■ Excerpted records ■
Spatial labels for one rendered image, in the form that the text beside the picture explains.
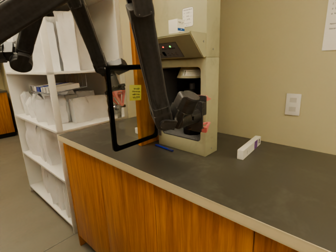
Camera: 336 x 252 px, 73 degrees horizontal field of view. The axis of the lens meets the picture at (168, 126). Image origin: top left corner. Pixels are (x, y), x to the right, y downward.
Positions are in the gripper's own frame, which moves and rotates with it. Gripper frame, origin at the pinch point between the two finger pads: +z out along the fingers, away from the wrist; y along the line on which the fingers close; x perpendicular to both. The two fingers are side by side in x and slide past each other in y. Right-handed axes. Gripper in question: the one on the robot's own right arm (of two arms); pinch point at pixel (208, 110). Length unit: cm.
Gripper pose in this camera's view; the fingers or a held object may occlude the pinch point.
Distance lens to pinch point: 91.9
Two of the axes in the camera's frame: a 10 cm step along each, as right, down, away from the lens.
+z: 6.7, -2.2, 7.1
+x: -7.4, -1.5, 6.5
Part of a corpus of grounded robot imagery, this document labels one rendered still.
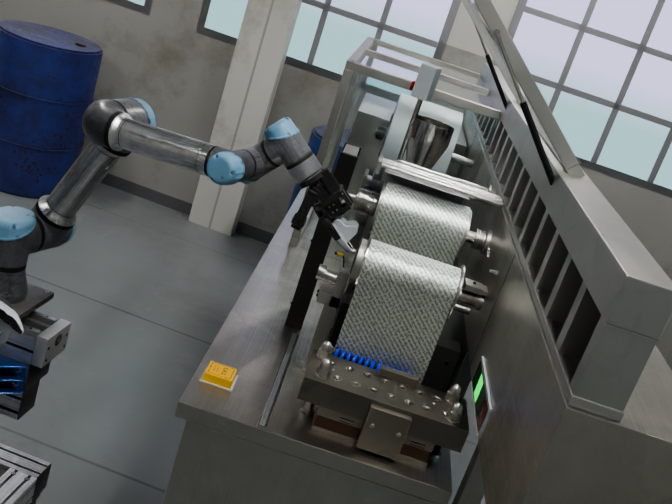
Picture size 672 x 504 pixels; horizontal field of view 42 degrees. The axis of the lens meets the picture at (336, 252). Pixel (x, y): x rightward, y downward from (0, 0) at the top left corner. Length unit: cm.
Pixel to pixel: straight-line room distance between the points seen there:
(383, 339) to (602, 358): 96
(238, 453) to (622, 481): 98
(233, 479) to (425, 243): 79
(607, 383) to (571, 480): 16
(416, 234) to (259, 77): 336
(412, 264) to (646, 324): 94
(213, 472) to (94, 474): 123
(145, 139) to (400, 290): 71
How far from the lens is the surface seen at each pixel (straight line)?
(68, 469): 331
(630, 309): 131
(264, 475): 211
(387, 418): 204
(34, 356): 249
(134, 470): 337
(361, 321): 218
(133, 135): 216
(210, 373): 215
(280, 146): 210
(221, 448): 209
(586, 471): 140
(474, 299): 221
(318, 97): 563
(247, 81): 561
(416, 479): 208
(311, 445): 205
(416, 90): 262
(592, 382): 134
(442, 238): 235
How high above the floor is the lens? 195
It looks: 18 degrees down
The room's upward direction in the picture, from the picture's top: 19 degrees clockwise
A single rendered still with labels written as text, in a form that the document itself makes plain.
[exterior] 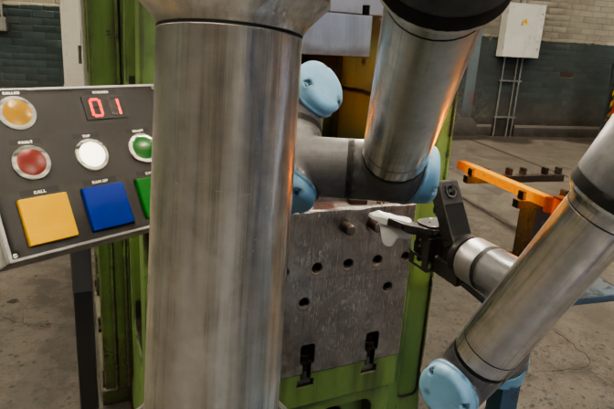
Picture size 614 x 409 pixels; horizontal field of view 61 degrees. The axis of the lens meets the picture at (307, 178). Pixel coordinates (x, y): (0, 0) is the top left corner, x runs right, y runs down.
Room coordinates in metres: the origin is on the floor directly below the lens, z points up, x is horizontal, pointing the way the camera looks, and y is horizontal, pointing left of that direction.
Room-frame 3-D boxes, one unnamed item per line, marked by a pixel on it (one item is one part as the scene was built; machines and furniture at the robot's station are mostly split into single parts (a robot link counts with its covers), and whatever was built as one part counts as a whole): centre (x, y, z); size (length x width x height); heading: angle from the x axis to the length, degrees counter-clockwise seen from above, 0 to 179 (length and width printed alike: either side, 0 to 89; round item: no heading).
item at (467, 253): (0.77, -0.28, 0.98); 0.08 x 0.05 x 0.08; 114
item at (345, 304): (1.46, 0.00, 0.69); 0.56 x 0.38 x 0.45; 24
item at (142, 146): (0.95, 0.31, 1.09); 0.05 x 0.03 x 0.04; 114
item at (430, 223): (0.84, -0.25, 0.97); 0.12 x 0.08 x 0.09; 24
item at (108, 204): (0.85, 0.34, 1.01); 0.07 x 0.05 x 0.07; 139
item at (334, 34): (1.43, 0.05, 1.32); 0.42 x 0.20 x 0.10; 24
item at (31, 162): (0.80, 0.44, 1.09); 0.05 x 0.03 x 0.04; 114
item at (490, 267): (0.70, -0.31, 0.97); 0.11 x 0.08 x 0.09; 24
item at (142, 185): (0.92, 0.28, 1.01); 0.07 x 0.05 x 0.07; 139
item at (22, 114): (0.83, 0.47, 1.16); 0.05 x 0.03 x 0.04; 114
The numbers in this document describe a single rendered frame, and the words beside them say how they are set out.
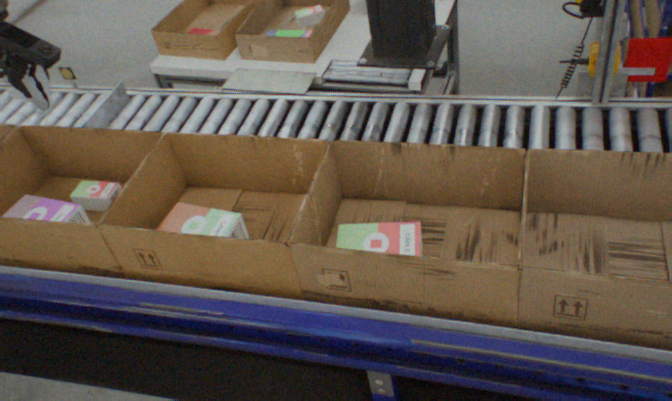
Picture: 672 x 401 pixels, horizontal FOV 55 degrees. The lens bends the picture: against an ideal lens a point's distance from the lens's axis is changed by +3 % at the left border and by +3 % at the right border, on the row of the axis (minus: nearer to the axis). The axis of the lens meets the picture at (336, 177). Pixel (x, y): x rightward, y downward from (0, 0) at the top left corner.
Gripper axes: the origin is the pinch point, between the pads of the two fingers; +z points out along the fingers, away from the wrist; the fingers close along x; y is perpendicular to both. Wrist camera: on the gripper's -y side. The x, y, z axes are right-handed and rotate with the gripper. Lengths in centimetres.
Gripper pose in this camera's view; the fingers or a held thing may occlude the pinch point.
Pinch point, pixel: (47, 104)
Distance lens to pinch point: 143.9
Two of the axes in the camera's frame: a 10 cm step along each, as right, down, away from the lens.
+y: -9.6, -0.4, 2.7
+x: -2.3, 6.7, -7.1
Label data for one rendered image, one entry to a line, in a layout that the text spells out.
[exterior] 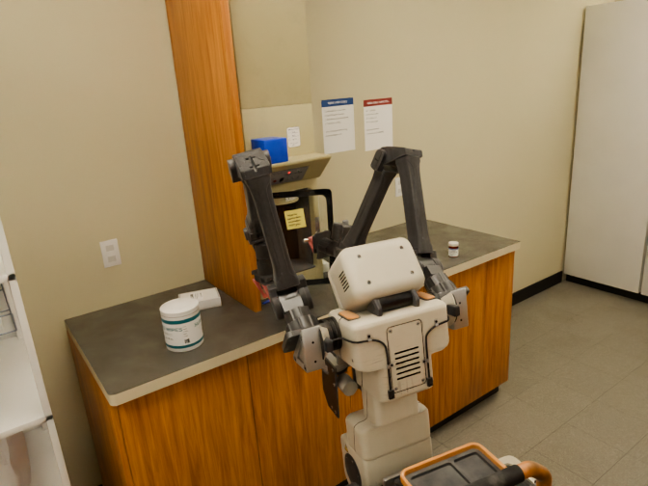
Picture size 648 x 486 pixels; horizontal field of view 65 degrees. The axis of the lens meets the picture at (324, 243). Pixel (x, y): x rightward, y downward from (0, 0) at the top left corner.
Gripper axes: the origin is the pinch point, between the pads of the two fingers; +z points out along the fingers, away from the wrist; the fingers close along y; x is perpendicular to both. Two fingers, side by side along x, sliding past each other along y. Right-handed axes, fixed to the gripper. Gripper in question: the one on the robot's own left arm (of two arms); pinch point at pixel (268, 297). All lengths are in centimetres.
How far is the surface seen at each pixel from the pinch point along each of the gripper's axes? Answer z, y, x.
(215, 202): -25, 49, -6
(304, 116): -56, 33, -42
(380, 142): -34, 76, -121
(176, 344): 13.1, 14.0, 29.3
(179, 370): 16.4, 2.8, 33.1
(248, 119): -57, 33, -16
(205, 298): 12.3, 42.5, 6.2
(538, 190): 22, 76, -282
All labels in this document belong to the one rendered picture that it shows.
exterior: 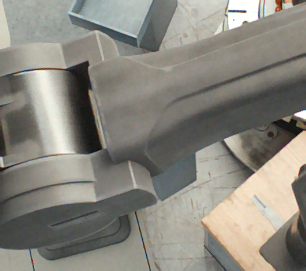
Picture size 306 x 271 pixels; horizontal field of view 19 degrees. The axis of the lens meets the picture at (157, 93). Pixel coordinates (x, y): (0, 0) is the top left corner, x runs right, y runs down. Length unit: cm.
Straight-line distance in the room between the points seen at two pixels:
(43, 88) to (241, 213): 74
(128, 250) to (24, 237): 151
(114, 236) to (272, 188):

...

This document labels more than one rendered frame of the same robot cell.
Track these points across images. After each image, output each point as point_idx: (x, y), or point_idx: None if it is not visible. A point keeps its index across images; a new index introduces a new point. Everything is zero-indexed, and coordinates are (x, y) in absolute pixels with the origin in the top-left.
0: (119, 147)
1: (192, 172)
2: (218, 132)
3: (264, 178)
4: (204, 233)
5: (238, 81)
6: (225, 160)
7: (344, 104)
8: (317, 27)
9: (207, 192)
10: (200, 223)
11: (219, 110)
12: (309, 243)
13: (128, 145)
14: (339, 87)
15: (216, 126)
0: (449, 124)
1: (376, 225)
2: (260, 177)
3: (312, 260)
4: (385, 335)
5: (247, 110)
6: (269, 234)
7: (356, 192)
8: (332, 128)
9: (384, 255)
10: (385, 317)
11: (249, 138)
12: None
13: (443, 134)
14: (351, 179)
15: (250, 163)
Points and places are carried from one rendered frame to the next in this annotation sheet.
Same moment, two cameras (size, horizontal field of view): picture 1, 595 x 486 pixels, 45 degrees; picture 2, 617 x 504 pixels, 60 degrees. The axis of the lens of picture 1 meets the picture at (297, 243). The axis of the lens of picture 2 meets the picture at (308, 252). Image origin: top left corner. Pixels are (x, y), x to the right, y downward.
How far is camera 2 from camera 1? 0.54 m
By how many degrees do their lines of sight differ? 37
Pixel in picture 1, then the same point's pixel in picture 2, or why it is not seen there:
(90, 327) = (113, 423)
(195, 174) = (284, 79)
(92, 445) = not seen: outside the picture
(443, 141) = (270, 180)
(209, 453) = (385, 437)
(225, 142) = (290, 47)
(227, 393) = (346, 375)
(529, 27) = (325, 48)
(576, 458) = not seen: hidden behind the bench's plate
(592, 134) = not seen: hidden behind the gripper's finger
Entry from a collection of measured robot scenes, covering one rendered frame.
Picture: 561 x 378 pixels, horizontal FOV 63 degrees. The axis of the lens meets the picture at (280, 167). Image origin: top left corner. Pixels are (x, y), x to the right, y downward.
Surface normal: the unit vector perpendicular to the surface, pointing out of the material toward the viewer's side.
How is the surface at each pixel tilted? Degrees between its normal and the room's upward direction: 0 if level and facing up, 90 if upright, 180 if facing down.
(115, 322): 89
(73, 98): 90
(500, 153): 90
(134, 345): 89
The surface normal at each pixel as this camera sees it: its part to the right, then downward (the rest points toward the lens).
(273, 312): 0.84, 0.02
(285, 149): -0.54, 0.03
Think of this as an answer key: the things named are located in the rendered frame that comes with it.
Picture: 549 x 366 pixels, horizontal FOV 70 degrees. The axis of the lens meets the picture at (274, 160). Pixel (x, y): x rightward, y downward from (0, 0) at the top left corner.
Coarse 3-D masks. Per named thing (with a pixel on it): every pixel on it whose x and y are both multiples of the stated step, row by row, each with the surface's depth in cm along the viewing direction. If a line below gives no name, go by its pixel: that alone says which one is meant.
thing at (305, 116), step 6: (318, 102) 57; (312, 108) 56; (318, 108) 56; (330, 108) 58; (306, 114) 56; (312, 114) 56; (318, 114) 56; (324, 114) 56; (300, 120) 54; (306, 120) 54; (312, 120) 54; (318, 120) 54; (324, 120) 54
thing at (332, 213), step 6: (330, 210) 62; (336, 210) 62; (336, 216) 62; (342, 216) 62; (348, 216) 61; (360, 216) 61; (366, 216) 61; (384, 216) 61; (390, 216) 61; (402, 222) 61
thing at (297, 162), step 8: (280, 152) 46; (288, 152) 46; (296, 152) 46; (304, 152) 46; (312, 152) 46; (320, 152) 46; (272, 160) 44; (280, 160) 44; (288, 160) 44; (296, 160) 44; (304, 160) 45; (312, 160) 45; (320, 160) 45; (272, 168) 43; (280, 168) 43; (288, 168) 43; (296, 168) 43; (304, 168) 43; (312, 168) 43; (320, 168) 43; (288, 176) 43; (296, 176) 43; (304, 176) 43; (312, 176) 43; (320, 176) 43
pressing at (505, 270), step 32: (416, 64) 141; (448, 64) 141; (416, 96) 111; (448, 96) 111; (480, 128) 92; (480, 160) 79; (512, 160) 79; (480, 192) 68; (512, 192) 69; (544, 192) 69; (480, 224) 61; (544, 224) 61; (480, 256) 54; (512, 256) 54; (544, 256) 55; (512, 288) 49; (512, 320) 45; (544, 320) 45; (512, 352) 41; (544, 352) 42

■ Exercise details ■
Look above for the line holding "Points and places" and the line holding "(134, 345): 89". Retype both, and every line between them, word for word and nothing else.

■ Solution to this exercise ■
Points and places are carried from one rendered frame to the next in this annotation sheet.
Same moment, two cameras (size, horizontal field of view): picture 1, 595 x 486 pixels, 45 degrees; picture 2, 617 x 504 pixels, 60 degrees. The axis of the lens of picture 1 meets the picture at (297, 243). The axis of the lens of picture 2 meets the picture at (308, 252). Image origin: top left corner. Pixels are (x, y), x to the right, y downward.
How far is camera 2 from camera 1? 0.54 m
By how many degrees do their lines of sight differ? 37
Pixel in picture 1, then the same point's pixel in picture 2, or why it is not seen there:
(90, 327) = (113, 423)
(195, 174) = (284, 79)
(92, 445) = not seen: outside the picture
(443, 141) = (270, 180)
(209, 453) = (385, 437)
(225, 142) = (290, 47)
(227, 393) = (346, 375)
(529, 27) = (325, 48)
(576, 458) = not seen: hidden behind the bench's plate
(592, 134) = not seen: hidden behind the gripper's finger
Entry from a collection of measured robot scenes, covering one rendered frame.
Picture: 561 x 378 pixels, horizontal FOV 63 degrees. The axis of the lens meets the picture at (280, 167). Image origin: top left corner. Pixels are (x, y), x to the right, y downward.
Surface normal: the unit vector perpendicular to the surface, pointing out of the material toward the viewer's side.
How is the surface at each pixel tilted? Degrees between its normal and the room's upward direction: 0 if level and facing up, 90 if upright, 180 if facing down.
(115, 322): 89
(73, 98): 90
(500, 153): 90
(134, 345): 89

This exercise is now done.